● **TASK OBJECTIVE**:
Could you count how many lines of the data include "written" and answer with the number only?

--- ENTRIES PROVIDED ---

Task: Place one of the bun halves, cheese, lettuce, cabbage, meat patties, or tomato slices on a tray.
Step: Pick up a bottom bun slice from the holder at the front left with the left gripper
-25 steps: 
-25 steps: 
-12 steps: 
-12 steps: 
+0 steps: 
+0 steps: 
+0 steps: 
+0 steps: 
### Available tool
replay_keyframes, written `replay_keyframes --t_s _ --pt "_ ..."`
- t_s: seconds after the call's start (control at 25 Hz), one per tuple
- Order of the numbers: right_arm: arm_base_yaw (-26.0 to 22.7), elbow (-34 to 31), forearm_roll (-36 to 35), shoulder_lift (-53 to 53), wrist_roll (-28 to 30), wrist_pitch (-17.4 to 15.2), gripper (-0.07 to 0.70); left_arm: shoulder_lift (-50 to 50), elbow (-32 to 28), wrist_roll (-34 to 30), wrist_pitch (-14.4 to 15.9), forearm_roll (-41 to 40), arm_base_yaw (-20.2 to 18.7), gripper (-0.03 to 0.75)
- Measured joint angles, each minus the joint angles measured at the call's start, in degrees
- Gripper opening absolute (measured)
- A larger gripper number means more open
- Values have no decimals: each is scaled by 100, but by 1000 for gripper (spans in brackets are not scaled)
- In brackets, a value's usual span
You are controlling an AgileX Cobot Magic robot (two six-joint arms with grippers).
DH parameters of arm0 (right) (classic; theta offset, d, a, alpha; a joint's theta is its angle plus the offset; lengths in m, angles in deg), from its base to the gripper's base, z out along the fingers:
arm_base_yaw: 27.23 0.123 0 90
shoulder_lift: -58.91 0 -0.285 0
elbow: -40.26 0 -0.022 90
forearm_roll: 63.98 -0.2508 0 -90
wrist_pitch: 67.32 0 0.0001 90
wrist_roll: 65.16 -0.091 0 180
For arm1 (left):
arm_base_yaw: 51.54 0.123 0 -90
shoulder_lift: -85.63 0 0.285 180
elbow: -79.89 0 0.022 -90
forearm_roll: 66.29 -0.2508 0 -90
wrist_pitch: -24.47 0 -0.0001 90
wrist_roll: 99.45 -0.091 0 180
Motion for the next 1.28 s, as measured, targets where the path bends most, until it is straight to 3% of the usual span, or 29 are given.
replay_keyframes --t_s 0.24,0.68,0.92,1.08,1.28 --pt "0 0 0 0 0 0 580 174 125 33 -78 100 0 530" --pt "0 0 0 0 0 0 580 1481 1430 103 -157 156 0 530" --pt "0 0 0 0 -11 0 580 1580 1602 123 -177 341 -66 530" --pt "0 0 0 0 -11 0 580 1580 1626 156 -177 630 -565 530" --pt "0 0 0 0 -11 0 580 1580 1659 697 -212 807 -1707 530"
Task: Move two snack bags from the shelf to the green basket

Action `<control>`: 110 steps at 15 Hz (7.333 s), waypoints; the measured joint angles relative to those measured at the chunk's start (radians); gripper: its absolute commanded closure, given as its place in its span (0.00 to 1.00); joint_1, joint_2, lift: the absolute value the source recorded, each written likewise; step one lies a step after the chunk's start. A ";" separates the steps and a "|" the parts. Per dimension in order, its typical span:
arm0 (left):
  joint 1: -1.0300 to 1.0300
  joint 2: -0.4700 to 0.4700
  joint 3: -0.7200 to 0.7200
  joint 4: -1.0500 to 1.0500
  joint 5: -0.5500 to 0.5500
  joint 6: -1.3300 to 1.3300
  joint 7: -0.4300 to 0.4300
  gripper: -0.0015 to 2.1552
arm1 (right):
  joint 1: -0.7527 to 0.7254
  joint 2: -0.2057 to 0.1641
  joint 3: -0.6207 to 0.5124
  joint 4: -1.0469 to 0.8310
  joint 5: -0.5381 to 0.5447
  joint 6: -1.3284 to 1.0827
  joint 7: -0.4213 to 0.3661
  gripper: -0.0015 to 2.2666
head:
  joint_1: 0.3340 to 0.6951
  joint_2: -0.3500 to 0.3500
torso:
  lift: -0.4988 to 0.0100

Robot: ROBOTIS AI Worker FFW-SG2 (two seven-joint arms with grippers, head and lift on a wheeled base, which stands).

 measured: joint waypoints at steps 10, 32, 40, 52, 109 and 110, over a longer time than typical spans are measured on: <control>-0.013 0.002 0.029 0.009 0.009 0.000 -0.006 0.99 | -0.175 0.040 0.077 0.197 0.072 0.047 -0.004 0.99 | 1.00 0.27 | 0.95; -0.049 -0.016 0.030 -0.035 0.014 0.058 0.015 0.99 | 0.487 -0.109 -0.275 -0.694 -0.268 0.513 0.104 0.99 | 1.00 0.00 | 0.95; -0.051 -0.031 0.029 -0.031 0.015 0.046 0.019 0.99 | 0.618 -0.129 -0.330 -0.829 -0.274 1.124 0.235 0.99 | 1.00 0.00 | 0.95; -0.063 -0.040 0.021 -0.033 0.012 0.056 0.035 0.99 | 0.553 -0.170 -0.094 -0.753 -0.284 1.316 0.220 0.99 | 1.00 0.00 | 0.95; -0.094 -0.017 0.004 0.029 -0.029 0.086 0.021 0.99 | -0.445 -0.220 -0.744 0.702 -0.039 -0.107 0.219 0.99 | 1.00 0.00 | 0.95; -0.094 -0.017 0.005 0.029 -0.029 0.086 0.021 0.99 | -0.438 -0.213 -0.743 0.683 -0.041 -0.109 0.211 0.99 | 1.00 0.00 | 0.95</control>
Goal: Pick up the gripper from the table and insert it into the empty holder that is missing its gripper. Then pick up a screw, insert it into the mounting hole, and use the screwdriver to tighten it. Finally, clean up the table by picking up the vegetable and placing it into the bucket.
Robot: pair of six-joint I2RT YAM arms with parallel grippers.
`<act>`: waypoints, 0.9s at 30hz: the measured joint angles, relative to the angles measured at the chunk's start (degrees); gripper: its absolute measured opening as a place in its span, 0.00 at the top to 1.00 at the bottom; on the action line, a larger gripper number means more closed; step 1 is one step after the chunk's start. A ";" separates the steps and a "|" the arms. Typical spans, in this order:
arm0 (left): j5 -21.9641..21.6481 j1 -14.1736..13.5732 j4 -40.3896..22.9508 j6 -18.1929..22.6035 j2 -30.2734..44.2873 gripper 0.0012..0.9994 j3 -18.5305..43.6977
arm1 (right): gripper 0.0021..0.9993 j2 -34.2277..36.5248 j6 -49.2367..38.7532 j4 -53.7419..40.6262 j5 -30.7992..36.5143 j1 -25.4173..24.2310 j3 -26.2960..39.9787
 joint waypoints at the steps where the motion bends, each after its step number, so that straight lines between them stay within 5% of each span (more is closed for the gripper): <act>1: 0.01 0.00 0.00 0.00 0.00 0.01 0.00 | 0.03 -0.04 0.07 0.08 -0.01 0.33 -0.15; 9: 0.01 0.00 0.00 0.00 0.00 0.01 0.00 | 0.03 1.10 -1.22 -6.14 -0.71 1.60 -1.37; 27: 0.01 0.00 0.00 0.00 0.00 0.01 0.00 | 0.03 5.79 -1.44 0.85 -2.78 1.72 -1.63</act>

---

● **FINAL ANSWER**:
2